EXTRACTED ENTRIES »
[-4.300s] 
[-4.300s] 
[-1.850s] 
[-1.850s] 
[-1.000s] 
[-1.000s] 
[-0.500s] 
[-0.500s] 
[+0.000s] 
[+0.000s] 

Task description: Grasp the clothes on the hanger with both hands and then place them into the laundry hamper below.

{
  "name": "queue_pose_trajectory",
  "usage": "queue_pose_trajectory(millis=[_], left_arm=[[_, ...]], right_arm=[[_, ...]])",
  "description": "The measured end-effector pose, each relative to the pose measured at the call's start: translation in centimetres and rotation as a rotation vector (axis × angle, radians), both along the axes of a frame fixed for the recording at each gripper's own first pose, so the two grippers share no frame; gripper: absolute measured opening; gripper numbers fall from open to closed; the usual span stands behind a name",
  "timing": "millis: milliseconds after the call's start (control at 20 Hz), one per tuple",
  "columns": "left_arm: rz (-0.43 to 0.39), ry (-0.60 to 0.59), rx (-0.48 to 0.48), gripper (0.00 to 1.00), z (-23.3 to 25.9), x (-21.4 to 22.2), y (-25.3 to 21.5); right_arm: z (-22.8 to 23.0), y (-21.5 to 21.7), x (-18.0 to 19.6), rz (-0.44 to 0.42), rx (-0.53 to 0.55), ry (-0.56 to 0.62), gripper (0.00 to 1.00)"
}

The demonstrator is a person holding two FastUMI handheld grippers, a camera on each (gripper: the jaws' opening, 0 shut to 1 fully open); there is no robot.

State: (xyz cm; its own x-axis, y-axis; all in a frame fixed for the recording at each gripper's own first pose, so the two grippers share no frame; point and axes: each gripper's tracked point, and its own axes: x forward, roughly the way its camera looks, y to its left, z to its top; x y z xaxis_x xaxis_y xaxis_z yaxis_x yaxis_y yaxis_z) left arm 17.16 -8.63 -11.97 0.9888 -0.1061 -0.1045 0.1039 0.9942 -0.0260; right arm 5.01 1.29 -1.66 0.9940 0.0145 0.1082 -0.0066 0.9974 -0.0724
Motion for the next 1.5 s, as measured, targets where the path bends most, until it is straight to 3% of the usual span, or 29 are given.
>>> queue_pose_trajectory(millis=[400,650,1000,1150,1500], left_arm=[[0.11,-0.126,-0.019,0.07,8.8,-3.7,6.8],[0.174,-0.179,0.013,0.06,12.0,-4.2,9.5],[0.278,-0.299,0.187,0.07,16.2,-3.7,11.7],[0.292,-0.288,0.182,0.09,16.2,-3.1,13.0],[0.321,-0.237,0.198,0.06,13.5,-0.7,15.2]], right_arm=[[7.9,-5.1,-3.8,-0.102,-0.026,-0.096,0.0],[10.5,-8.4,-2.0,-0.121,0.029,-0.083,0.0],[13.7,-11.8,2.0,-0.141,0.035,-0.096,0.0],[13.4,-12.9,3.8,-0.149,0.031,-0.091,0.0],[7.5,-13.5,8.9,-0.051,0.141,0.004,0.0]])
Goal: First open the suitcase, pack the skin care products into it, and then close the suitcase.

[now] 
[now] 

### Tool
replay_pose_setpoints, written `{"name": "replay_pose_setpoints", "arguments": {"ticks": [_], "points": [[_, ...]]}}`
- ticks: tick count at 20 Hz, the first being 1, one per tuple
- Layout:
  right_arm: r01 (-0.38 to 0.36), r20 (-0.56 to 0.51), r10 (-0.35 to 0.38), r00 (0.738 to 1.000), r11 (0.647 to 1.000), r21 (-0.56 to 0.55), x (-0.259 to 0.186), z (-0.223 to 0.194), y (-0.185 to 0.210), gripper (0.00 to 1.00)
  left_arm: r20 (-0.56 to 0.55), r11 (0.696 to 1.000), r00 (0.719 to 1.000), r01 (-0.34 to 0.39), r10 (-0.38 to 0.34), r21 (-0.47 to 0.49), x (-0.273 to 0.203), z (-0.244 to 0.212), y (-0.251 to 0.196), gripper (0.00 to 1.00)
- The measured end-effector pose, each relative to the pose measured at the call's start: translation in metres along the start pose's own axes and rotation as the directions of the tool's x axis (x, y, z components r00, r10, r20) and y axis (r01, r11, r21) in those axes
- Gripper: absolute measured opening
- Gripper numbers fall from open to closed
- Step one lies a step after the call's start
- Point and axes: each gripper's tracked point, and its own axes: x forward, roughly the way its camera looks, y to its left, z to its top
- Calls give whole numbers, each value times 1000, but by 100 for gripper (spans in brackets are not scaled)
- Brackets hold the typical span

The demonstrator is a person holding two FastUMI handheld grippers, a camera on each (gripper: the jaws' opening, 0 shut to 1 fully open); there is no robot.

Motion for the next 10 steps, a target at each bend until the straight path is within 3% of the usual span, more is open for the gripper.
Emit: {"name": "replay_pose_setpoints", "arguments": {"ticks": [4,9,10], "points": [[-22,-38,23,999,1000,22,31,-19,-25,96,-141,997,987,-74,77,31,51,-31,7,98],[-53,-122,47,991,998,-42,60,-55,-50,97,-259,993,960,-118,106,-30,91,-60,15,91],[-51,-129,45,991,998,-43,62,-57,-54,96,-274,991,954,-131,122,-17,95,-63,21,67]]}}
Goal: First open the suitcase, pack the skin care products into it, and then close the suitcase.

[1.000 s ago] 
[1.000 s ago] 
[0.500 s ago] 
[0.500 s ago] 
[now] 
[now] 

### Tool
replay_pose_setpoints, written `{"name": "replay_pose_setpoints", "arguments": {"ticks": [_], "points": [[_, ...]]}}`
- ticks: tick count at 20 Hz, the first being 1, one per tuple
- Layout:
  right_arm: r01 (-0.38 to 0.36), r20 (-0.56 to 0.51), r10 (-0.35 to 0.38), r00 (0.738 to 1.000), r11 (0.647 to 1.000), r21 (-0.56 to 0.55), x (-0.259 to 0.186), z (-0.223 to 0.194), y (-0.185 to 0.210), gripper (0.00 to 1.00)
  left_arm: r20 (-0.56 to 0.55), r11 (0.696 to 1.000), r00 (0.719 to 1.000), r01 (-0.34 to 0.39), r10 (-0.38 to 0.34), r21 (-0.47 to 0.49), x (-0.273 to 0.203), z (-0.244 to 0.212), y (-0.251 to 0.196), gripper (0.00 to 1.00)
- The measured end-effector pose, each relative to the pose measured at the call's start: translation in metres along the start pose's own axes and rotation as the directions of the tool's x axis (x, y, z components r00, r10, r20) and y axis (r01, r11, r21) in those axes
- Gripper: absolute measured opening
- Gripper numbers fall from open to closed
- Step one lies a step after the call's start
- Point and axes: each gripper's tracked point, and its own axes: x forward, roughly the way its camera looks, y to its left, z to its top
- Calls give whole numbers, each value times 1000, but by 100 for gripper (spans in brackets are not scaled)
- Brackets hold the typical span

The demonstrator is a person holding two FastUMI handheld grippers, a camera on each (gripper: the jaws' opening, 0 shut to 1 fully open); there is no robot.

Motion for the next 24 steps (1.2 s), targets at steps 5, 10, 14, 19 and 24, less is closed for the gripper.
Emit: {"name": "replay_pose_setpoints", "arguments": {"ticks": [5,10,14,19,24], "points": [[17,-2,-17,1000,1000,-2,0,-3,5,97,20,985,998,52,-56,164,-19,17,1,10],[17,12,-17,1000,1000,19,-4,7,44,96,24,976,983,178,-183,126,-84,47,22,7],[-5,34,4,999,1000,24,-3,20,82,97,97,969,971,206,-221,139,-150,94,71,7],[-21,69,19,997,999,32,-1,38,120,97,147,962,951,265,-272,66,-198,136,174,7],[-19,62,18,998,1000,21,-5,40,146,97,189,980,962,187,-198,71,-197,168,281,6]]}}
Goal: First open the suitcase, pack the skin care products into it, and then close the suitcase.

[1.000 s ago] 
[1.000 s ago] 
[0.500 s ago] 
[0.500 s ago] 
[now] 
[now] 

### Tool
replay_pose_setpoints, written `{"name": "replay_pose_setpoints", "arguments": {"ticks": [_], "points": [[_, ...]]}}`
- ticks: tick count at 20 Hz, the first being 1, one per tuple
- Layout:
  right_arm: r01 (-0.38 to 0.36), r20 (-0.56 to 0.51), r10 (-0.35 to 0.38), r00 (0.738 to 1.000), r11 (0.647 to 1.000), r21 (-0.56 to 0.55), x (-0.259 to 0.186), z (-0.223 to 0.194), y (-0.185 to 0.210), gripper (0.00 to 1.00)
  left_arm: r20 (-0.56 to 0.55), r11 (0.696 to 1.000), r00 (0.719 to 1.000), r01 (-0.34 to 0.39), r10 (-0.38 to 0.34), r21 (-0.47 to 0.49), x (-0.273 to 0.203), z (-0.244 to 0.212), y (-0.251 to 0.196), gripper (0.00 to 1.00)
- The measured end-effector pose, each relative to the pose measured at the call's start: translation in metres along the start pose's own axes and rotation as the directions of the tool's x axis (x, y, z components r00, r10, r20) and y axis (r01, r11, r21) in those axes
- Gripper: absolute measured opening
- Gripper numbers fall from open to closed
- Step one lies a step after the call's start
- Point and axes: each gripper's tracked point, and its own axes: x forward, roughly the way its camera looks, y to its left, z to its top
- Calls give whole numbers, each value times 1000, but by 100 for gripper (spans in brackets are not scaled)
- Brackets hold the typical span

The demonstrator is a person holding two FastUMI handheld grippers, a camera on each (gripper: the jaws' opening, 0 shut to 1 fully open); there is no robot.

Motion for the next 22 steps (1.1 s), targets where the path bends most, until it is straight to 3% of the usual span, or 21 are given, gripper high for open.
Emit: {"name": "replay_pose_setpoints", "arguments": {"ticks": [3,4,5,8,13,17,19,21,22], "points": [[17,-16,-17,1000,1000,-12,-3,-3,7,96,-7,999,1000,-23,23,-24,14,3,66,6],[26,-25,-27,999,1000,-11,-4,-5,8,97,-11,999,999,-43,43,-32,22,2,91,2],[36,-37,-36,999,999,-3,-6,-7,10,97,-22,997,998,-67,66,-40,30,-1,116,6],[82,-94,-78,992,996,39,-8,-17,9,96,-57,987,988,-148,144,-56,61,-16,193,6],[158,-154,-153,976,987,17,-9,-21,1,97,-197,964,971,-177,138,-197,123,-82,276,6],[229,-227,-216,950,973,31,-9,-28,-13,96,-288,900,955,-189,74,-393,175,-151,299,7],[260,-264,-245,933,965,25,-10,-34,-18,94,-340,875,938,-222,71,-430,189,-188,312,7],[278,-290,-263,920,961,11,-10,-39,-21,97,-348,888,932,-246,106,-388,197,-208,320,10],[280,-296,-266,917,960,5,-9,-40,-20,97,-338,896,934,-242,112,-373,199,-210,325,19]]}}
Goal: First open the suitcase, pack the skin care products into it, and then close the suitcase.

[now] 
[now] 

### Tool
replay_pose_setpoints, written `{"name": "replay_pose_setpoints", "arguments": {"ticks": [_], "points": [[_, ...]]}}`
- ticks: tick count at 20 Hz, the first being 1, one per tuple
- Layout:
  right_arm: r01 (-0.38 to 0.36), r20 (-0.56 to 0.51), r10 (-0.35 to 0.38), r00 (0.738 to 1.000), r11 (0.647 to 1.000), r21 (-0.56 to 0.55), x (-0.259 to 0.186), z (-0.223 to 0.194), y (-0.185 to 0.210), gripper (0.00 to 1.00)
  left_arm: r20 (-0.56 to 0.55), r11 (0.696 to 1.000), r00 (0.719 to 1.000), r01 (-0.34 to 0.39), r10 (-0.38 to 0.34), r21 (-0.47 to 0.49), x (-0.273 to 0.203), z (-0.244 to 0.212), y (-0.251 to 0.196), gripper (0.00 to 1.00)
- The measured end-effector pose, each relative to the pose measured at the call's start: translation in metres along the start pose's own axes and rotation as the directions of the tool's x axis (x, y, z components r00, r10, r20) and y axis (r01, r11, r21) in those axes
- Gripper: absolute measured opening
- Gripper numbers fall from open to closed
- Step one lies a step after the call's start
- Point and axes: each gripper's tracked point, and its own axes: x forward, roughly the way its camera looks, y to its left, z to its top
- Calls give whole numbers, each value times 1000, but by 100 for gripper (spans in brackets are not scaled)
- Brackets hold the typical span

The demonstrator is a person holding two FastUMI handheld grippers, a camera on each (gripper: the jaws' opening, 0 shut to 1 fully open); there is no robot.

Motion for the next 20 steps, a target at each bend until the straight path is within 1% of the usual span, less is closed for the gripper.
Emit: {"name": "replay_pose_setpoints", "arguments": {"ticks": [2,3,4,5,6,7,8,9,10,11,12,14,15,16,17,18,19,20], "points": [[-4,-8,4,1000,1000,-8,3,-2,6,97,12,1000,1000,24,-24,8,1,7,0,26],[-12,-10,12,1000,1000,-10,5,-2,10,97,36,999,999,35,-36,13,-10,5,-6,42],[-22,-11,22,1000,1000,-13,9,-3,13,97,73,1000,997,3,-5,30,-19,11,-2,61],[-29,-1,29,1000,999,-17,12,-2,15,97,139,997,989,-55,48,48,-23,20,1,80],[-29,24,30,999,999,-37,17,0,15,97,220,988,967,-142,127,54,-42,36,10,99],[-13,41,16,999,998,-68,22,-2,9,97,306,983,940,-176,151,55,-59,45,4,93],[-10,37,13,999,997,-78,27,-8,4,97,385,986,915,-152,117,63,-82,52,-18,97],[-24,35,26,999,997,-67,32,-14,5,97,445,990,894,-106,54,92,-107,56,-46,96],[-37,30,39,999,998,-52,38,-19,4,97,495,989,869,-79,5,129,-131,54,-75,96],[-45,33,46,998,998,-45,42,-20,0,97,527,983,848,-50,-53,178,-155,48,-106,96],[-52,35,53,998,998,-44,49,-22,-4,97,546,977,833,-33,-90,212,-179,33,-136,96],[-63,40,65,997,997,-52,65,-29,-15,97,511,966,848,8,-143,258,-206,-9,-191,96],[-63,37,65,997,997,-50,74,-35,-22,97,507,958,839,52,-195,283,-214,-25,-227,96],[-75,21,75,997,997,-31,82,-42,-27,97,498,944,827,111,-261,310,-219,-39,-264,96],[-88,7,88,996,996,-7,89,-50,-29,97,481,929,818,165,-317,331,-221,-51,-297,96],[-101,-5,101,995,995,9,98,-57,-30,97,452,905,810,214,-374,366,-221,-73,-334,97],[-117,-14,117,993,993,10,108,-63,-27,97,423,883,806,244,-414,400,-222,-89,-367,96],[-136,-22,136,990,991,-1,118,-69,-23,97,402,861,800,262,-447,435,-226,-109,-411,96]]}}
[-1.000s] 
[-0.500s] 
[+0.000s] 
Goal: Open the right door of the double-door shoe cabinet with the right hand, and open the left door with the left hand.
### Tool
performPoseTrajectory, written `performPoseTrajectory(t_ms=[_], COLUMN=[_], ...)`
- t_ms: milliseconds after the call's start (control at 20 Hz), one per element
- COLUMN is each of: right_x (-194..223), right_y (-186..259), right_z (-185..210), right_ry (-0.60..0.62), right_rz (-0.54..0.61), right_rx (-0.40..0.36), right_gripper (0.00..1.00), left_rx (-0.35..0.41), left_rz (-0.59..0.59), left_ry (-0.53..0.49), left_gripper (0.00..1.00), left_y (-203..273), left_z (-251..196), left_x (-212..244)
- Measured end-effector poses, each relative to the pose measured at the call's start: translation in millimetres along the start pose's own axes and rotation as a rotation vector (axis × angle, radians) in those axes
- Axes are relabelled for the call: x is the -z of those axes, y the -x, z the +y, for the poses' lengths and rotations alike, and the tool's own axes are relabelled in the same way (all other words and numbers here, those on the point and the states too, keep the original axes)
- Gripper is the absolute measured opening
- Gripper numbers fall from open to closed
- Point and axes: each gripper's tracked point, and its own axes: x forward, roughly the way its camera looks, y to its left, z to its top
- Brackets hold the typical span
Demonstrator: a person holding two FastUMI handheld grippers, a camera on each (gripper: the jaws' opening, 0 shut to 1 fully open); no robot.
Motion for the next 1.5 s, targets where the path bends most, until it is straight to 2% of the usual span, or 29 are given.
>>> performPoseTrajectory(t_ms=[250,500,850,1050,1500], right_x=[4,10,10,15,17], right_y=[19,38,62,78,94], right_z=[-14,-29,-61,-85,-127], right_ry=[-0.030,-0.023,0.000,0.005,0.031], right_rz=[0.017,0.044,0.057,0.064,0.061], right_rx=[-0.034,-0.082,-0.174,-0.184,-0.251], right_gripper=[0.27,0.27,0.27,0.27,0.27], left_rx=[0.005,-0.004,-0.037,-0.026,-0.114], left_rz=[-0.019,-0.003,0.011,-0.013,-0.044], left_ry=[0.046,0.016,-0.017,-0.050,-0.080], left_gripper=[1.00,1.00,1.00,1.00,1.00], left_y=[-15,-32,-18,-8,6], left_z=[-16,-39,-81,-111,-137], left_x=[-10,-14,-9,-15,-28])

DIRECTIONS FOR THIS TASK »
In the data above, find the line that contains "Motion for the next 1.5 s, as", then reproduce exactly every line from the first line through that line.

SOLUTION »
[-4.300s] 
[-4.300s] 
[-1.850s] 
[-1.850s] 
[-1.000s] 
[-1.000s] 
[-0.500s] 
[-0.500s] 
[+0.000s] 
[+0.000s] 

Task description: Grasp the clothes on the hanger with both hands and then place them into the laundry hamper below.

{
  "name": "queue_pose_trajectory",
  "usage": "queue_pose_trajectory(millis=[_], left_arm=[[_, ...]], right_arm=[[_, ...]])",
  "description": "The measured end-effector pose, each relative to the pose measured at the call's start: translation in centimetres and rotation as a rotation vector (axis × angle, radians), both along the axes of a frame fixed for the recording at each gripper's own first pose, so the two grippers share no frame; gripper: absolute measured opening; gripper numbers fall from open to closed; the usual span stands behind a name",
  "timing": "millis: milliseconds after the call's start (control at 20 Hz), one per tuple",
  "columns": "left_arm: rz (-0.43 to 0.39), ry (-0.60 to 0.59), rx (-0.48 to 0.48), gripper (0.00 to 1.00), z (-23.3 to 25.9), x (-21.4 to 22.2), y (-25.3 to 21.5); right_arm: z (-22.8 to 23.0), y (-21.5 to 21.7), x (-18.0 to 19.6), rz (-0.44 to 0.42), rx (-0.53 to 0.55), ry (-0.56 to 0.62), gripper (0.00 to 1.00)"
}

The demonstrator is a person holding two FastUMI handheld grippers, a camera on each (gripper: the jaws' opening, 0 shut to 1 fully open); there is no robot.

State: (xyz cm; its own x-axis, y-axis; all in a frame fixed for the recording at each gripper's own first pose, so the two grippers share no frame; point and axes: each gripper's tracked point, and its own axes: x forward, roughly the way its camera looks, y to its left, z to its top; x y z xaxis_x xaxis_y xaxis_z yaxis_x yaxis_y yaxis_z) left arm 17.16 -8.63 -11.97 0.9888 -0.1061 -0.1045 0.1039 0.9942 -0.0260; right arm 5.01 1.29 -1.66 0.9940 0.0145 0.1082 -0.0066 0.9974 -0.0724
Motion for the next 1.5 s, as measured, targets where the path bends most, until it is straight to 3% of the usual span, or 29 are given.

There's nothing else to the answer.